Bioinformatics Center, Institute for Chemical Research, Kyoto University, Kyoto, Japan.
BMC Bioinformatics. 2010 Dec 14;11 Suppl 11(Suppl 11):S4. doi: 10.1186/1471-2105-11-S11-S4.
A bisection-type algorithm for the grammar-based compression of tree-structured data has been proposed recently. In this framework, an elementary ordered-tree grammar (EOTG) and an elementary unordered-tree grammar (EUTG) were defined, and an approximation algorithm was proposed.

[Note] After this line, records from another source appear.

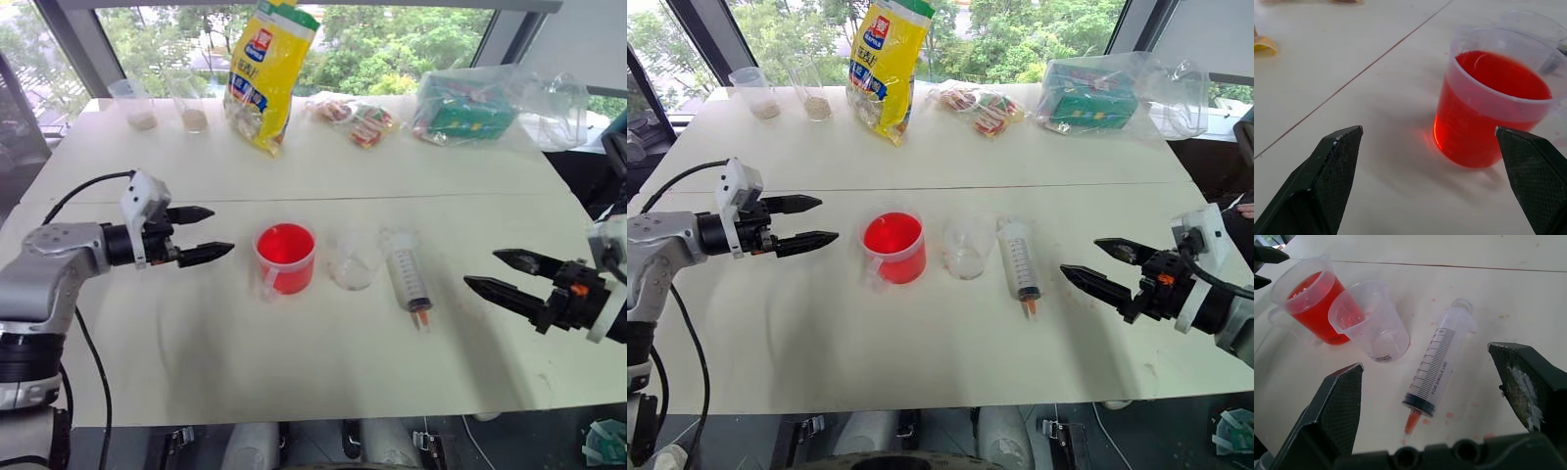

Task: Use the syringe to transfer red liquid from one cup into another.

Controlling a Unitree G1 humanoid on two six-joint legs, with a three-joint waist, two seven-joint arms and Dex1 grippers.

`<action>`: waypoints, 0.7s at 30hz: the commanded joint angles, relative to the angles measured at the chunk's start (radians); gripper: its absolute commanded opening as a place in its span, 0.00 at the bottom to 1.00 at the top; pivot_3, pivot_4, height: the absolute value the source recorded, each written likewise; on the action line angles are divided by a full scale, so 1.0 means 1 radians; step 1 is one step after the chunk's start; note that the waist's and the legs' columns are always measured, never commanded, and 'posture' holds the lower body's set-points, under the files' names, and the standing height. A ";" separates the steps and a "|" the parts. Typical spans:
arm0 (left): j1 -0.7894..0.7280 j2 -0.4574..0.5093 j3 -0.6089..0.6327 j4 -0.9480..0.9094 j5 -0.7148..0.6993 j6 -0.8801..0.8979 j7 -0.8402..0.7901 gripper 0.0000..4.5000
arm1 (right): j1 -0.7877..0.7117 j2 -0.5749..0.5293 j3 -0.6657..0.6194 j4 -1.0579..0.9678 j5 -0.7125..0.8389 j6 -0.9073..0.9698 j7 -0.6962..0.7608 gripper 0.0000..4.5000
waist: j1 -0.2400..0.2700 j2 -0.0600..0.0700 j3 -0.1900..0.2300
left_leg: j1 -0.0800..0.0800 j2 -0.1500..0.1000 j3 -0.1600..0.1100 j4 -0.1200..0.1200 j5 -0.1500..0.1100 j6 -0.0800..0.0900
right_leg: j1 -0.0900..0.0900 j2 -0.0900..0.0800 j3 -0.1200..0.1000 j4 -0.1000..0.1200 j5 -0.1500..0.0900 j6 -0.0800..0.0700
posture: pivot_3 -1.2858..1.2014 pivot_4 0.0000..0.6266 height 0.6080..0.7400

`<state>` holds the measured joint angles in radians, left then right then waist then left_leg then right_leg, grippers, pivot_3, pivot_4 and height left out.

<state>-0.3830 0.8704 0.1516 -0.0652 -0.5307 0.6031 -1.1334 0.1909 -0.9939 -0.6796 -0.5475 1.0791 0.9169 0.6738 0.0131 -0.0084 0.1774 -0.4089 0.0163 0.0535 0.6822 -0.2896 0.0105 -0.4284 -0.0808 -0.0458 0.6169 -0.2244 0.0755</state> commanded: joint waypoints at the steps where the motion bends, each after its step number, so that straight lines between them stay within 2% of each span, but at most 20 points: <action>1: 0.003 0.026 0.033 -0.061 -0.037 0.024 -0.010 1.00 | -0.032 -0.025 -0.019 -0.026 0.038 0.021 -0.001 0.99 | 0.000 0.000 0.000 | 0.000 0.000 0.000 0.000 0.000 0.000 | 0.000 0.000 0.000 0.000 0.000 0.000 | 0.52 0.24 1.00; 8: -0.008 0.042 0.031 -0.138 -0.086 0.089 -0.001 1.00 | -0.084 -0.021 0.032 -0.040 0.049 0.058 -0.038 0.99 | 0.000 -0.001 0.000 | 0.000 0.000 0.000 0.000 0.000 0.000 | 0.000 0.000 0.001 0.000 0.000 0.000 | 0.52 0.24 1.00; 21: 0.004 0.058 0.027 -0.138 -0.096 0.073 -0.019 1.00 | -0.143 -0.036 0.051 -0.017 0.079 0.143 -0.089 0.99 | 0.000 -0.001 0.000 | 0.000 0.000 0.000 0.000 0.000 0.000 | 0.000 0.000 0.000 0.000 0.000 0.000 | 0.52 0.24 1.00</action>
<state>-0.3691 0.9044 0.1530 -0.1788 -0.6198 0.6890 -1.1487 0.0613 -1.0069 -0.6241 -0.5629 1.1485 1.0520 0.5896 0.0129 -0.0092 0.1779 -0.4089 0.0163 0.0535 0.6822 -0.2896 0.0105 -0.4285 -0.0803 -0.0454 0.6170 -0.2244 0.0756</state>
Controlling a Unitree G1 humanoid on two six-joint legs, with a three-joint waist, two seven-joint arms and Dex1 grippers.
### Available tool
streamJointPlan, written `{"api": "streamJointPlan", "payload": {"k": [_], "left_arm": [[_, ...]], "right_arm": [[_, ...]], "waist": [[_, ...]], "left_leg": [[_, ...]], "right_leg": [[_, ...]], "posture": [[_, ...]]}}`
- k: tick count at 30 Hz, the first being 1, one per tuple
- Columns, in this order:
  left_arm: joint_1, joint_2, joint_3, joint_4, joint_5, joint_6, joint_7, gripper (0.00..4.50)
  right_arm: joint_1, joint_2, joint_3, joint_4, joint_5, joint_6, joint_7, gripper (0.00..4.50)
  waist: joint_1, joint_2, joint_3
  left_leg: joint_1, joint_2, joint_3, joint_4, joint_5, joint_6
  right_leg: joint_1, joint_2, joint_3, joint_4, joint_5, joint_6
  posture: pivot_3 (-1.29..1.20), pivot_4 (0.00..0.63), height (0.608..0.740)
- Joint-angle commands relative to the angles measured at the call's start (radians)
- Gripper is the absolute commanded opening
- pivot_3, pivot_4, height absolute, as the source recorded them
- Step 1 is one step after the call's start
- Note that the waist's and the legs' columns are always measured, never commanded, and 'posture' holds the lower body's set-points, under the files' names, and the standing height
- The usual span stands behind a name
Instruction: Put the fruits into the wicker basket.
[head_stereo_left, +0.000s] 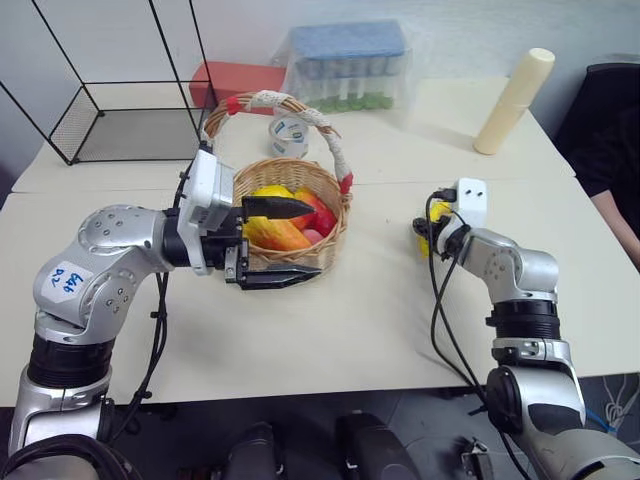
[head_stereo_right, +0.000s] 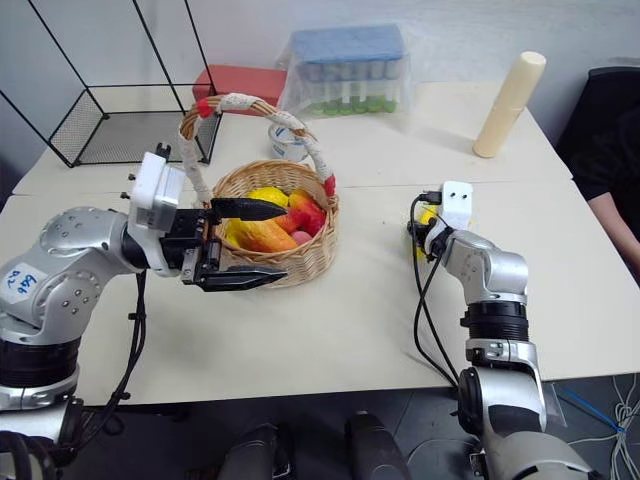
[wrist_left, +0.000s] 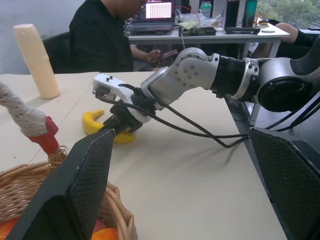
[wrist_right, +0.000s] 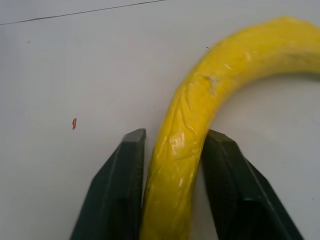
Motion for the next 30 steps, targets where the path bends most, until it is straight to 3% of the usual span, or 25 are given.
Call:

In this paper, we propose an integer programming-based method that finds the minimum context-free grammar (CFG) for a given string under the condition that at most two symbols appear on the right-hand side of each production rule. Next, we extend this method to find the minimum EOTG and EUTG grammars for given ordered and unordered trees, respectively. Then, we conduct computational experiments for the ordered and unordered artificial trees. Finally, we apply our methods to pattern extraction of glycan tree structures.
We propose integer programming-based methods that find the minimum CFG, EOTG, and EUTG for given strings, ordered and unordered trees. Our proposed methods for trees are useful for extracting patterns of glycan tree structures.
最近提出了一种基于语法的树状结构数据压缩的二分算法。在这个框架中,定义了基本有序树语法(EOTG)和基本无序树语法(EUTG),并提出了一种逼近算法。
本文提出了一种基于整数规划的方法,用于在每个生成规则的右侧最多只能出现两个符号的条件下,为给定字符串找到最小的上下文无关语法(CFG)。接下来,我们将此方法扩展到为给定的有序树和无序树分别找到最小的 EOTG 和 EUTG 语法。然后,我们对有序和无序人工树进行了计算实验。最后,我们将我们的方法应用于聚糖树结构的模式提取。
我们提出了基于整数规划的方法,用于为给定的字符串、有序树和无序树找到最小的 CFG、EOTG 和 EUTG。我们提出的树方法可用于提取聚糖树结构的模式。